Sure, prices of sugar are going up, but that is because after two years of drought, production is down—by the time the sugar production year ends, India will have stocks of just 3 million tonnes or so, necessitating imports next year. Given global prices of sugar are higher than they are in India, not surprisingly, prices are trending up—even if traders are forced to liquidate all stocks and futures markets are banned, prices will still go up since, as compared to ex-mill prices of around R38 per kg today, imports will cost R52 after the 40% duty is imposed. While a simple understanding of how futures markets works makes it clear they cannot influence prices, the question politicians and bureaucrats must ask themselves is why prices of pulses are going through the roof when there is no futures trading in them—demand and supply, that’s why.

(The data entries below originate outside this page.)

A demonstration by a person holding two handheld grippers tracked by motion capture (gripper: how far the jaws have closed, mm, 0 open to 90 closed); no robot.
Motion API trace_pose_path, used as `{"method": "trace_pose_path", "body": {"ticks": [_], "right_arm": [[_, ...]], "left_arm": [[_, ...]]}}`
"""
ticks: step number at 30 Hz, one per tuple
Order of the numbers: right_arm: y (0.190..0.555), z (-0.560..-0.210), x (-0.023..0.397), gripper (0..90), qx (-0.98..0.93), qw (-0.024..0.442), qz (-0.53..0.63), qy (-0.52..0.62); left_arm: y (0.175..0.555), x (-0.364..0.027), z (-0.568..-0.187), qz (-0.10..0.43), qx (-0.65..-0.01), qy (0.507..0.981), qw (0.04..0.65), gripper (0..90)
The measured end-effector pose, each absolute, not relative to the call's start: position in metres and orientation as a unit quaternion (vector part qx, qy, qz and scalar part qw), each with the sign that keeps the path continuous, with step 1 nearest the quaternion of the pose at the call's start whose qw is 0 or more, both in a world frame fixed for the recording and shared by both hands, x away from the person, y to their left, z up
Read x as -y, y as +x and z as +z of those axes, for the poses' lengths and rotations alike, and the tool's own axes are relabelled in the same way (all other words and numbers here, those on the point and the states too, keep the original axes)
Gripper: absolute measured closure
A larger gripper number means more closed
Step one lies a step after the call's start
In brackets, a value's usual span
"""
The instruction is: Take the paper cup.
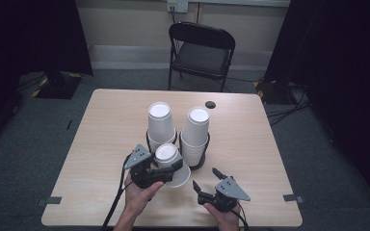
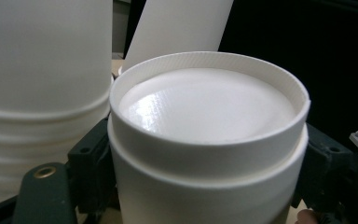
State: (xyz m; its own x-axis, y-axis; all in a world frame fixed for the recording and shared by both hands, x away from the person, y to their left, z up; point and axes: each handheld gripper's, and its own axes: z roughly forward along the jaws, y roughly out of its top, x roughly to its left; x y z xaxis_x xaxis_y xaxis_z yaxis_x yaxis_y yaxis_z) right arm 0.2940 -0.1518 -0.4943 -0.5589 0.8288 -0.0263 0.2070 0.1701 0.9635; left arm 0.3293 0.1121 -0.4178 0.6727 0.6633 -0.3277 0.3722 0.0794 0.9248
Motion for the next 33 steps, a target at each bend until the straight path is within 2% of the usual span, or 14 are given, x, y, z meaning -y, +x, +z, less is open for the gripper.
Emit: {"method": "trace_pose_path", "body": {"ticks": [1,3,11,13,15,23,33], "right_arm": [[0.292,-0.494,0.149,17.5,-0.708,0.29,0.531,0.364],[0.288,-0.494,0.145,25.1,-0.707,0.28,0.543,0.357],[0.28,-0.494,0.139,29.6,-0.706,0.269,0.566,0.33],[0.277,-0.492,0.138,37.6,-0.704,0.255,0.584,0.314],[0.277,-0.491,0.137,38.3,-0.703,0.252,0.59,0.307],[0.276,-0.488,0.131,51.6,-0.702,0.24,0.613,0.272],[0.281,-0.488,0.123,57.0,-0.703,0.271,0.612,0.241]], "left_arm": [[0.329,-0.113,-0.42,0.11,-0.39,0.666,0.626,21.3],[0.327,-0.116,-0.427,0.096,-0.401,0.658,0.63,21.3],[0.323,-0.125,-0.437,0.045,-0.427,0.628,0.649,21.3],[0.322,-0.13,-0.438,0.019,-0.434,0.619,0.655,21.3],[0.322,-0.132,-0.438,0.011,-0.436,0.614,0.658,21.3],[0.325,-0.136,-0.446,-0.022,-0.451,0.598,0.663,21.3],[0.327,-0.13,-0.456,-0.07,-0.452,0.579,0.675,21.4]]}}
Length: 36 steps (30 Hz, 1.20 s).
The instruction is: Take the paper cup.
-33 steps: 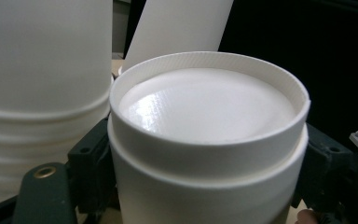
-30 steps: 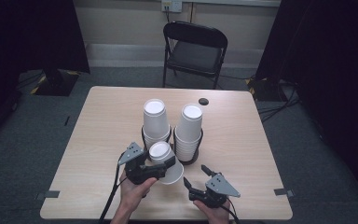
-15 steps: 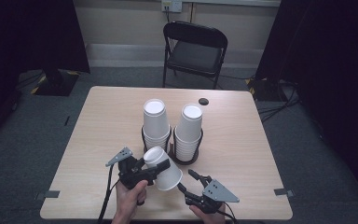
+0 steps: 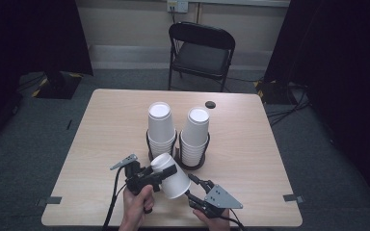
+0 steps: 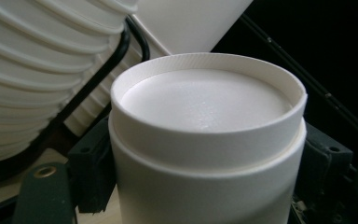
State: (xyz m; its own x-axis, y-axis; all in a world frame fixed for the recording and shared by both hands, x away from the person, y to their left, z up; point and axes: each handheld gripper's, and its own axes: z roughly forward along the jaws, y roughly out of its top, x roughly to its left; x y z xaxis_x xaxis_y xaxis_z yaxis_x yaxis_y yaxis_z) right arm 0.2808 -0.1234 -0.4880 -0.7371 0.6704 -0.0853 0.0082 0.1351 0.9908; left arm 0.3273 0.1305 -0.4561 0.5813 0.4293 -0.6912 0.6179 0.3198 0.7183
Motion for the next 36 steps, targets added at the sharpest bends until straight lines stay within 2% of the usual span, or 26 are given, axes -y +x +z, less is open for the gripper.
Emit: {"method": "trace_pose_path", "body": {"ticks": [11,14,15,17,20,25,29,31,36], "right_arm": [[0.289,-0.484,0.114,60.4,-0.689,0.292,0.623,0.227],[0.289,-0.484,0.115,64.9,-0.688,0.299,0.621,0.228],[0.289,-0.484,0.116,72.8,-0.682,0.304,0.623,0.232],[0.288,-0.484,0.117,78.3,-0.68,0.308,0.624,0.232],[0.288,-0.485,0.118,83.6,-0.676,0.312,0.628,0.228],[0.287,-0.485,0.117,85.3,-0.675,0.308,0.63,0.228],[0.285,-0.484,0.12,85.9,-0.671,0.305,0.632,0.24],[0.285,-0.483,0.121,86.0,-0.672,0.3,0.632,0.243],[0.286,-0.484,0.122,86.2,-0.681,0.291,0.627,0.244]], "left_arm": [[0.322,-0.12,-0.454,-0.096,-0.436,0.575,0.685,21.1],[0.322,-0.12,-0.455,-0.096,-0.435,0.576,0.685,20.4],[0.322,-0.12,-0.455,-0.096,-0.433,0.577,0.686,19.7],[0.322,-0.121,-0.454,-0.077,-0.423,0.587,0.687,17.7],[0.323,-0.122,-0.453,-0.078,-0.425,0.585,0.686,16.2],[0.324,-0.127,-0.452,-0.06,-0.428,0.581,0.689,15.5],[0.33,-0.132,-0.451,-0.076,-0.431,0.565,0.7,15.7],[0.331,-0.132,-0.447,-0.043,-0.432,0.576,0.692,15.0],[0.334,-0.133,-0.442,-0.014,-0.421,0.586,0.692,15.6]]}}
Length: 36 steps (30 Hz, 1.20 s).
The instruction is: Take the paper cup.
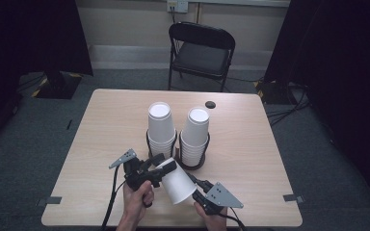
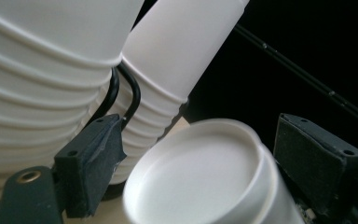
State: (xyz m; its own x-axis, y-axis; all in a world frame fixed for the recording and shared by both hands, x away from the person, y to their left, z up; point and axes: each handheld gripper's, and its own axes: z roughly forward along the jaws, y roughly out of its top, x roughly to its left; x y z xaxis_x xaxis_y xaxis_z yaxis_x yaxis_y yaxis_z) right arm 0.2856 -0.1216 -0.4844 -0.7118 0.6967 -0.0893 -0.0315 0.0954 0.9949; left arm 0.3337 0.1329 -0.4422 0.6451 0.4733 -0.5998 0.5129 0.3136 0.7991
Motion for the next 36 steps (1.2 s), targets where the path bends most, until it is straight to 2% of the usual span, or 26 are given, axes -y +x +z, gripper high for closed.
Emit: {"method": "trace_pose_path", "body": {"ticks": [2,3,8,9,13,20,21,24,25,36], "right_arm": [[0.285,-0.485,0.121,86.2,-0.687,0.285,0.621,0.249],[0.285,-0.485,0.121,86.2,-0.689,0.285,0.617,0.25],[0.284,-0.486,0.122,86.2,-0.701,0.276,0.608,0.25],[0.285,-0.486,0.122,86.2,-0.709,0.271,0.598,0.257],[0.285,-0.487,0.124,86.4,-0.721,0.263,0.578,0.276],[0.288,-0.486,0.129,86.4,-0.729,0.257,0.559,0.299],[0.289,-0.485,0.131,86.4,-0.731,0.255,0.555,0.304],[0.29,-0.484,0.133,86.4,-0.732,0.255,0.551,0.308],[0.292,-0.483,0.135,86.4,-0.733,0.254,0.547,0.314],[0.298,-0.483,0.141,86.4,-0.743,0.233,0.529,0.337]], "left_arm": [[0.336,-0.134,-0.442,-0.032,-0.412,0.581,0.701,15.5],[0.337,-0.135,-0.44,-0.003,-0.414,0.59,0.693,15.5],[0.336,-0.137,-0.442,0.045,-0.41,0.611,0.676,15.2],[0.336,-0.138,-0.442,0.071,-0.41,0.624,0.661,15.1],[0.338,-0.139,-0.443,0.097,-0.411,0.645,0.637,15.3],[0.339,-0.141,-0.447,0.108,-0.41,0.644,0.637,15.4],[0.339,-0.139,-0.448,0.129,-0.401,0.653,0.629,15.8],[0.339,-0.138,-0.448,0.146,-0.39,0.658,0.627,15.4],[0.337,-0.137,-0.446,0.174,-0.381,0.666,0.618,15.4],[0.327,-0.135,-0.439,0.25,-0.335,0.722,0.551,18.5]]}}
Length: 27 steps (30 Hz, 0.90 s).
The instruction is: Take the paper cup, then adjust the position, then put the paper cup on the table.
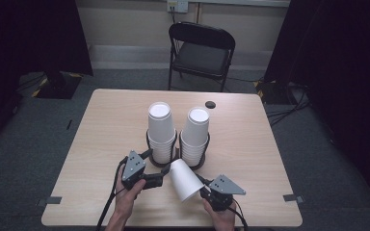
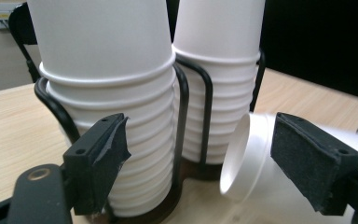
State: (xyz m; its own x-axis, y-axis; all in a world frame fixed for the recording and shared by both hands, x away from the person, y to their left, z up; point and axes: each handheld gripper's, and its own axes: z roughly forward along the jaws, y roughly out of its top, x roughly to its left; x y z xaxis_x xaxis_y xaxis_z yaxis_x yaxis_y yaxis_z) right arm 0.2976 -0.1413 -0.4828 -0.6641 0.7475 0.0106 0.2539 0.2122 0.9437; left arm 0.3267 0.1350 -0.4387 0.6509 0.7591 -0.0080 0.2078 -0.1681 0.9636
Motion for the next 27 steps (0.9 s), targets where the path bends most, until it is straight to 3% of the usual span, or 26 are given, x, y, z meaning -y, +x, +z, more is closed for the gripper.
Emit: {"method": "trace_pose_path", "body": {"ticks": [6,11,23,25,27], "right_arm": [[0.299,-0.479,0.145,86.2,-0.746,0.226,0.525,0.342],[0.3,-0.476,0.15,86.2,-0.749,0.219,0.522,0.344],[0.305,-0.469,0.158,86.2,-0.754,0.192,0.521,0.35],[0.307,-0.466,0.159,86.2,-0.756,0.188,0.521,0.348],[0.309,-0.464,0.16,86.2,-0.759,0.181,0.521,0.346]], "left_arm": [[0.323,-0.135,-0.445,0.268,-0.308,0.741,0.533,17.4],[0.319,-0.13,-0.45,0.319,-0.277,0.759,0.496,17.5],[0.314,-0.122,-0.461,0.337,-0.23,0.788,0.461,17.9],[0.313,-0.12,-0.461,0.343,-0.223,0.792,0.453,22.7],[0.31,-0.118,-0.461,0.341,-0.213,0.794,0.455,20.1]]}}
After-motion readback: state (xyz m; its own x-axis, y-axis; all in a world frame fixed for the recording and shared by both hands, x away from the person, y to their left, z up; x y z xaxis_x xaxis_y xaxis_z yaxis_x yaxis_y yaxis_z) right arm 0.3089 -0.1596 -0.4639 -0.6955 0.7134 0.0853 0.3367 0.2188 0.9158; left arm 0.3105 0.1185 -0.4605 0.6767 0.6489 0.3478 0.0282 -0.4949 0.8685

None of this is to say that markets can’t be rigged, but that applies to spot markets as well—traders can simply hoard until prices trend high enough. That is why regulators fix rules in such a manner so as to ensure no one can influence the market—position limits are set for precisely this reason—and then surveillance is done to ensure there is no collusion.
Given that Sebi has found no collusion, it is indeed amazing the government should want to ban futures since well-functioning markets give enough advance warning so that appropriate action—like cutting import duties and placing import orders—can be taken. Indeed, were India to allow futures markets to function, farmers or farmer groups could also smoothen their incomes by participating in them.
The government doesn’t even allow spot markets to function and bans on agriculture have, by now, become par for the course. Just last month, a minimum export price of $360 per tonne was put on potatoes though the government doesn’t feel the need to step in and buy potatoes from farmers when their prices crash. Between 2007 and 2011, similarly, a ban was put on exports of wheat and common rice. Given how such bans, or minimum export prices, are not levied on industrial products, it is unfair to apply them to just agriculture, more so since successive governments keep professing their devotion to the farmers’ cause.